Records from a data source:
Content starts
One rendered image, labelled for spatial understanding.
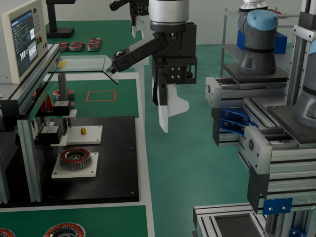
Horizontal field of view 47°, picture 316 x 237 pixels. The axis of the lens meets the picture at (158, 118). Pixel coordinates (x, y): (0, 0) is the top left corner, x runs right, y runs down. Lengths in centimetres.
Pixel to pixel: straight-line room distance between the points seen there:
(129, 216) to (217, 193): 146
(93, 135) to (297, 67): 83
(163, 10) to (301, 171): 66
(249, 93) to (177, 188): 122
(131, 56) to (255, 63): 87
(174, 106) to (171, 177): 199
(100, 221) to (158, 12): 67
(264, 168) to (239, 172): 173
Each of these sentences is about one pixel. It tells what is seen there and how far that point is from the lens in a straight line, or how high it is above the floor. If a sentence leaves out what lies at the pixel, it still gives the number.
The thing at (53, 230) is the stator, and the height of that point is 79.
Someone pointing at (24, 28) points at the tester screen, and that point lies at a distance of 128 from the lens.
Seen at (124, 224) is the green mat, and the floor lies 75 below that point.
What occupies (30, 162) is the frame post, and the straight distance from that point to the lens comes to 114.
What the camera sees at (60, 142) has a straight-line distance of 130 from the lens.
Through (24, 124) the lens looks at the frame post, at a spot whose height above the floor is 104.
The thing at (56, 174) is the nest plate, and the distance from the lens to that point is 131.
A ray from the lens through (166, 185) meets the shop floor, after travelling 259.
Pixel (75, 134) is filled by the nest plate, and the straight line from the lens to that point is 157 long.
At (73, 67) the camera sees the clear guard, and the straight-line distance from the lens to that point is 148.
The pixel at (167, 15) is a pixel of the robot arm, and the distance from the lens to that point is 68.
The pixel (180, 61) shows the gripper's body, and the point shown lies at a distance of 70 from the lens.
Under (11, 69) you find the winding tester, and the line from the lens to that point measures 117.
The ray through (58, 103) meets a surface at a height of 92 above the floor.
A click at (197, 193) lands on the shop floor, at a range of 253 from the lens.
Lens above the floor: 147
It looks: 24 degrees down
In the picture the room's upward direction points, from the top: straight up
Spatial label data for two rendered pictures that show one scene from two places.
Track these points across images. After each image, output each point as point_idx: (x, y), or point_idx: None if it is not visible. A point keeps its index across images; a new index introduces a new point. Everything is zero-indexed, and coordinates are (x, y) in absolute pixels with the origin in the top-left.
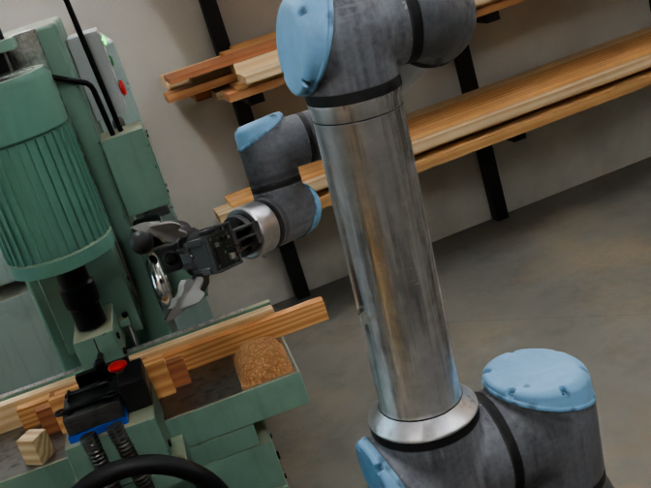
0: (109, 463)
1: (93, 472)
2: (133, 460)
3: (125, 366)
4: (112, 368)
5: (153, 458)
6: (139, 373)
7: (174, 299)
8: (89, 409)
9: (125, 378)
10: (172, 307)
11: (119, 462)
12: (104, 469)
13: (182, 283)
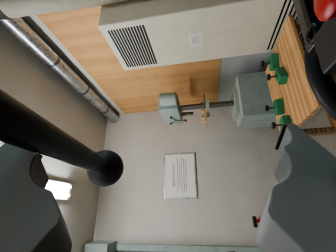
0: (307, 72)
1: (304, 58)
2: (313, 93)
3: (329, 20)
4: (313, 5)
5: (324, 109)
6: (333, 59)
7: (278, 161)
8: (300, 17)
9: (326, 34)
10: (280, 152)
11: (308, 81)
12: (305, 69)
13: (264, 211)
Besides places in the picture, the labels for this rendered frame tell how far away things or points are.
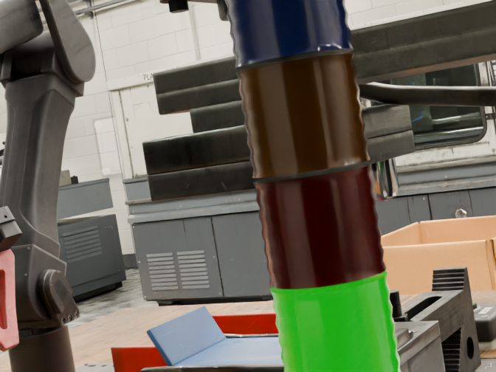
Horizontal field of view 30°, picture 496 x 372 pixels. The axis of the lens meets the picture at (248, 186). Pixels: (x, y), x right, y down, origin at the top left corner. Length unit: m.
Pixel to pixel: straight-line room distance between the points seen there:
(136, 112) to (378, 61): 6.10
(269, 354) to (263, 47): 0.37
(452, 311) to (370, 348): 0.51
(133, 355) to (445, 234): 2.67
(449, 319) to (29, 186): 0.43
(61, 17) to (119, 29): 8.26
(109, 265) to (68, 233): 0.54
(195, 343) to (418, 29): 0.29
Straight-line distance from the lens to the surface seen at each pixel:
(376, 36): 0.51
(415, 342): 0.63
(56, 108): 1.01
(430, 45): 0.50
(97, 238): 7.91
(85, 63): 1.04
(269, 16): 0.28
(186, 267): 6.46
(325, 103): 0.28
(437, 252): 2.90
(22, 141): 0.98
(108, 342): 1.23
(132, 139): 6.63
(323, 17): 0.28
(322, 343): 0.29
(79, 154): 9.75
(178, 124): 6.35
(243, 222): 6.10
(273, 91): 0.28
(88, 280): 7.83
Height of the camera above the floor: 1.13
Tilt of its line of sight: 3 degrees down
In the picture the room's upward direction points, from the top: 9 degrees counter-clockwise
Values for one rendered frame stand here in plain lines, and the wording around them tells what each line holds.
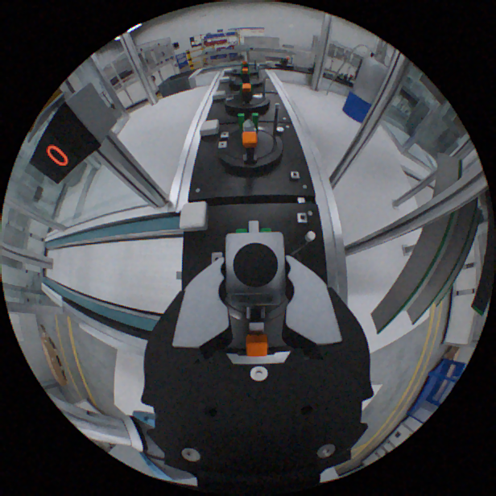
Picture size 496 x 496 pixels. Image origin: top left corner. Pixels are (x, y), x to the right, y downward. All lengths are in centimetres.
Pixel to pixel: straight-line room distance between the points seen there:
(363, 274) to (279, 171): 33
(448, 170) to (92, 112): 36
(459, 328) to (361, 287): 383
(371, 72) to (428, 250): 83
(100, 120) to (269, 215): 27
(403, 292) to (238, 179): 33
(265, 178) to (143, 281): 33
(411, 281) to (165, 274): 43
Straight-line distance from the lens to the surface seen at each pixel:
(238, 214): 27
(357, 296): 45
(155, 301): 37
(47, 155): 22
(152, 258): 37
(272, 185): 30
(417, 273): 25
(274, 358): 29
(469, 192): 20
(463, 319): 411
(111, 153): 24
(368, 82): 95
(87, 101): 18
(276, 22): 1059
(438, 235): 24
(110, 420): 47
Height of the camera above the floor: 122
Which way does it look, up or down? 78 degrees down
Content ends
What you should do: Exactly as they appear, please return only the lines from the first line of the records through the line containing "Through (24, 124)", both included, leaving out all pictures.

Output for this exercise:
One rendered image, labelled for spatial understanding.
Horizontal field of view 47°, picture 316 x 237 pixels. The axis of the lens meets the picture at (158, 118). Pixel coordinates (x, y): (0, 0) is the top left corner, x runs right, y runs down. Lengths in centimetres.
Pixel to pixel: straight-line room distance between the points seen there:
(129, 216) to (217, 193): 146
(93, 135) to (297, 67): 83
(163, 10) to (301, 171): 66
(249, 93) to (177, 188): 122
(131, 56) to (255, 63): 87
(174, 106) to (171, 177): 199
(100, 221) to (158, 12): 67
(264, 168) to (239, 172): 173
Each of these sentences is about one pixel. It tells what is seen there and how far that point is from the lens in a straight line, or how high it is above the floor. If a sentence leaves out what lies at the pixel, it still gives the number.
The thing at (53, 230) is the stator, and the height of that point is 79.
Someone pointing at (24, 28) points at the tester screen, and that point lies at a distance of 128 from the lens.
Seen at (124, 224) is the green mat, and the floor lies 75 below that point.
What occupies (30, 162) is the frame post, and the straight distance from that point to the lens comes to 114.
What the camera sees at (60, 142) has a straight-line distance of 130 from the lens.
Through (24, 124) the lens looks at the frame post, at a spot whose height above the floor is 104.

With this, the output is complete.